— AIM OF THE TASK —
Your copy should repeat the data that follows exactly and contain no image.

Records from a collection

+++

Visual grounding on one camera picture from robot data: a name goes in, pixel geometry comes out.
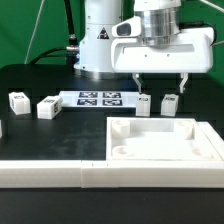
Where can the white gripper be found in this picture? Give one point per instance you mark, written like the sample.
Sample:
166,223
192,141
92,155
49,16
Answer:
189,51

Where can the white square tabletop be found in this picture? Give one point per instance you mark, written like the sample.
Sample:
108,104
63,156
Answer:
156,139

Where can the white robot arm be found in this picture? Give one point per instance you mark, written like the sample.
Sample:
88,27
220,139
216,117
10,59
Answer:
152,41

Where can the white sheet with AprilTags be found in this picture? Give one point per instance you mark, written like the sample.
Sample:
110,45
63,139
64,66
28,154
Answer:
99,99

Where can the white U-shaped obstacle fence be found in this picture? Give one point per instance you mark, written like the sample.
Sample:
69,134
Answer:
42,154

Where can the white block at left edge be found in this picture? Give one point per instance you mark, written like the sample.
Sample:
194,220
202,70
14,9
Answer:
1,129

+++

— RESULT FOR THIS TASK —
Visual grounding on one camera picture from robot data: a name goes in, pixel geometry comes out.
Where can the white gripper be found in this picture? Give one point per instance you mark, written like the sample.
Sample:
166,223
192,141
92,155
49,16
Answer:
189,51

Where can the white square tabletop be found in this picture? Give one point per instance you mark, written like the sample.
Sample:
108,104
63,156
Answer:
156,139

Where can the white robot arm be found in this picture? Give one point per instance you mark, written like the sample.
Sample:
88,27
220,139
216,117
10,59
Answer:
152,41

Where can the white sheet with AprilTags be found in this picture? Give one point per instance you mark, written like the sample.
Sample:
110,45
63,139
64,66
28,154
Answer:
99,99

Where can the white U-shaped obstacle fence be found in this picture? Give one point per instance you mark, written like the sample.
Sample:
69,134
Answer:
42,154

Where can the white block at left edge be found in this picture? Give one point per instance you mark, written like the sample.
Sample:
194,220
202,70
14,9
Answer:
1,129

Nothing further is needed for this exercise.